As the answer, give every line of the records that includes the word "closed".

(Data for this task begins)

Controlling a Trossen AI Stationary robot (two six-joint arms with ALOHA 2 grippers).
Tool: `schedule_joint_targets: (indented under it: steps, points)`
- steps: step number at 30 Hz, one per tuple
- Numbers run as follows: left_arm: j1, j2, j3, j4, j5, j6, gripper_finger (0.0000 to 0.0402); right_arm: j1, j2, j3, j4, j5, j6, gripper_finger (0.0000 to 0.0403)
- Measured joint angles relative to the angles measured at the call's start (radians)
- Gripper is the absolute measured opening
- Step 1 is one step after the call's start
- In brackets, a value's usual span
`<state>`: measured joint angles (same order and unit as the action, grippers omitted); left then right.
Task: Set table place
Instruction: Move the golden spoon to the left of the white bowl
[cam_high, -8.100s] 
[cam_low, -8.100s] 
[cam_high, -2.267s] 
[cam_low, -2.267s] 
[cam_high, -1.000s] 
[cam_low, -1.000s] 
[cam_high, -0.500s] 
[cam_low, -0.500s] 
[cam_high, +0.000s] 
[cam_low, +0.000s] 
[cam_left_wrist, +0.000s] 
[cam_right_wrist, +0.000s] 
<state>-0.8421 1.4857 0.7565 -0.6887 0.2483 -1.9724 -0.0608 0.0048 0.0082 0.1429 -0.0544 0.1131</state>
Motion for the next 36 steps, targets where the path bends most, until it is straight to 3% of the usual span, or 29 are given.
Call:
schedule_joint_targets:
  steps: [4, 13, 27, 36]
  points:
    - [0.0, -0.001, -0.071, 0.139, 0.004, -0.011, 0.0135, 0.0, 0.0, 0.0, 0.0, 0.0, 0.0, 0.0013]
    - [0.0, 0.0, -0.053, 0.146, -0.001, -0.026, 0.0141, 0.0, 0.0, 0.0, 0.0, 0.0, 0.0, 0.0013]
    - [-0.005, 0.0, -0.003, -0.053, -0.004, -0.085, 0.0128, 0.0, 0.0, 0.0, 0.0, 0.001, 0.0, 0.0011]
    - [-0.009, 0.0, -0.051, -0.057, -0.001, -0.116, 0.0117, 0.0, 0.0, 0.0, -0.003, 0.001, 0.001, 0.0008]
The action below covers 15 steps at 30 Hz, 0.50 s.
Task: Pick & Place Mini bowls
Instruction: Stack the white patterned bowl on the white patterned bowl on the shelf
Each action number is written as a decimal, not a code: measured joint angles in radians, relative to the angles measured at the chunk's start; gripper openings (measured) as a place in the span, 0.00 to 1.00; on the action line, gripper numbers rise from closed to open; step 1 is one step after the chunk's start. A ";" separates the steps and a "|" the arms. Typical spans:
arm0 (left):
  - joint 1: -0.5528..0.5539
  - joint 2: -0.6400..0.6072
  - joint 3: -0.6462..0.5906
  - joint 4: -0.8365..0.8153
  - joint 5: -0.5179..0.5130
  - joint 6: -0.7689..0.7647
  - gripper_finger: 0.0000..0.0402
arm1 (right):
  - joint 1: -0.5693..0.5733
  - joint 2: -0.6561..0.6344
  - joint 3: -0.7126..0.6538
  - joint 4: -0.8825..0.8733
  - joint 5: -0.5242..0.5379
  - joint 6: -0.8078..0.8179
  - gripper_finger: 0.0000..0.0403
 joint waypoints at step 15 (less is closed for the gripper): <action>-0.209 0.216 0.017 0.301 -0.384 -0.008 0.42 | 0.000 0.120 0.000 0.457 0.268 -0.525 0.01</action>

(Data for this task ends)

Solution for this problem:
Each action number is written as a decimal, not a code: measured joint angles in radians, relative to the angles measured at the chunk's start; gripper openings (measured) as a place in the span, 0.00 to 1.00; on the action line, gripper numbers rise from closed to open; step 1 is one step after the chunk's start. A ";" separates the steps and a "|" the arms. Typical spans:
 joint waypoints at step 15 (less is closed for the gripper): <action>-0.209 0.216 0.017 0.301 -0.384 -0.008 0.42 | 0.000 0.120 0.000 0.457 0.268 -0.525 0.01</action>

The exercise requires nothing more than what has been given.